Gastgeber sind die französische Bildungsministerin Najat Vallaud-Belkacem, der Bevollmächtigte der Bundesrepublik Deutschland für kulturelle Angelegenheiten im Rahmen des Vertrages über die deutsch-französische Zusammenarbeit, der erste Bürgermeister der Freien und Hansestadt Hamburg, Olaf Scholz, sowie die Präsidentin der Kultusministerkonferenz, die Bremer Senatorin für Kinder und Bildung, Claudia Bogedan. Sie laden die deutschen Kultusministerinnen und Kultusminister und die Recteurs d’Académie (oberste Schulaufsichtsbeamte in Frankreich) zu dieser Zusammenkunft alle zwei bis drei Jahre ein.

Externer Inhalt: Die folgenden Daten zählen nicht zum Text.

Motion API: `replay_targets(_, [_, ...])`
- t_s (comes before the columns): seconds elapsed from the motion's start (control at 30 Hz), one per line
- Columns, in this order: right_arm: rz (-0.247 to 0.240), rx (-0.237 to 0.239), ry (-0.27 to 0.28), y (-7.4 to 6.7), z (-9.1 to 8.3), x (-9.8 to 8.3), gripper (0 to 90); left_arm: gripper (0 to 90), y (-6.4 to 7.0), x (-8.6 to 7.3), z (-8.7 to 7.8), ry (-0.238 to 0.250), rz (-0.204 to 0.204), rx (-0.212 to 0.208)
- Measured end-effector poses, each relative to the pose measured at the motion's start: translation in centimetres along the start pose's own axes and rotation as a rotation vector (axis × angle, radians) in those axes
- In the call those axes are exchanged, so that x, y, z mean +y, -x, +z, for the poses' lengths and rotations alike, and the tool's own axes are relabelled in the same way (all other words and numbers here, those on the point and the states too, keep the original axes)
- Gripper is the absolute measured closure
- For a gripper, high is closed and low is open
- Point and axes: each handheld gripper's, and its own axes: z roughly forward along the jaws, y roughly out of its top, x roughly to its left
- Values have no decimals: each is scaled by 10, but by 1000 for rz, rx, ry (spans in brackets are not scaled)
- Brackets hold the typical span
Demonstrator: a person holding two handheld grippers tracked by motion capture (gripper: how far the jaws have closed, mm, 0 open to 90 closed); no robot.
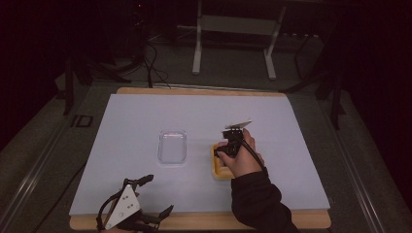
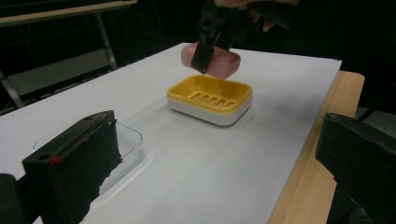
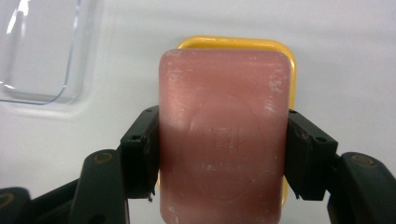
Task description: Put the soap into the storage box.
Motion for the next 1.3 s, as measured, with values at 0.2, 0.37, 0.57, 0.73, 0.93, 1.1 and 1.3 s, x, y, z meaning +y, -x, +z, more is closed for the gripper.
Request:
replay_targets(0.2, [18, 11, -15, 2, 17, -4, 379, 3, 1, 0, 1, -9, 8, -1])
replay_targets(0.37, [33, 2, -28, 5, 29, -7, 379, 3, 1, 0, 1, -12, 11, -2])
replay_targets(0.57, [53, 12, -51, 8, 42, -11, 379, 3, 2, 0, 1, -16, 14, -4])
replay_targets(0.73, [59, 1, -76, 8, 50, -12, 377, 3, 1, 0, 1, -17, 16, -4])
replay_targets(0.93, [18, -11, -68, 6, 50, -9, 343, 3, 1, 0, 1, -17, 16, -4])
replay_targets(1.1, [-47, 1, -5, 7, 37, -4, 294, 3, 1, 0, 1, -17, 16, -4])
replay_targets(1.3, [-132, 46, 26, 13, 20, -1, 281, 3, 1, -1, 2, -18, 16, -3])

Die Präsidentin der Kultusministerkonferenz, Senatorin Claudia Bogedan, betont: „Auf allen Ebenen finden eine Vielzahl von Projekten statt. Diesen eingeschlagenen Weg müssen wir auch weitergehen und nach Kräften die Sprache und die Kultur des Partnerlandes in Deutschland und Frankreich fördern. Ich kenne kaum zwei andere Länder mit einem so dicht geknüpften Netz an institutionellen und persönlichen Verbindungen. Dies fortzusetzen ist unsere gemeinsame Aufgabe - gerade auch vor dem Hintergrund der aktuellen Herausforderungen in Europa.“
Bei der Tagung wird auch über die bildungspolitische Integration von Migranten und Flüchtlingen gesprochen. Die Begegnungen zwischen deutschen und französischen Entscheidungsträgern im Schulbereich sollen außerdem dazu dienen, bestehende Partnerschaften zwischen Ländern und Académies zu intensivieren, weitere zu knüpfen und innovative Aktivitäten zur Förderung der jeweiligen Partnersprache und der Kultur in beiden Ländern zu initiieren.
Laut Angaben des statistischen Bundesamts lernen aktuell 1.535.600 Mio. Schülerinnen und Schüler Französisch in Deutschland. In Frankreich lernen rund 840.000 („Rentrée“/Schulbeginn 2015) Schülerinnen und Schüler Deutsch. Die enge Zusammenarbeit zwischen politischen Entscheidungsträgern im Schulbereich geht auf die im Rahmen des deutsch-französischen Ministerrates im Oktober 2004 verabschiedete „Strategie zur Förderung der Partnersprache“ (Saarbrücker Sprachenplan) zurück. Seit diesem Zeitpunkt finden diese Treffen wechselseitig in Deutschland und in Frankreich statt.
Hintergrund:
Recteurs d‘ Académie sind oberste Schulaufsichtsbeamte eines Verwaltungsbezirks (Académie) im Rang eines Staatssekretärs. Sie unterstehen dem französischen Ministerium für Nationale Erziehung, Hochschulbildung und Forschung (Ministère de l’Education, de l’Enseignement supérieur et de la Recherche). Sie werden per Dekret durch den Staatspräsidenten nach vorhergehender Auswahl durch den französischen Ministerrat berufen. Eine Vielzahl der Recteurs sind Hochschulprofessoren (Professeur d‘ Université). In ihrer Académie setzen sie die Beschlüsse der Zentralregierung im Bildungsbereich um. Zugleich verfügen sie über weitgehende Entscheidungsbefugnisse, z.B. was das Fremdsprachenangebot (Deutschangebot) anbelangt. Die Recteurs berichten dem Bildungsministerium über die Auswirkungen bildungspolitischer Maßnahmen in ihren jeweiligen Bezirken.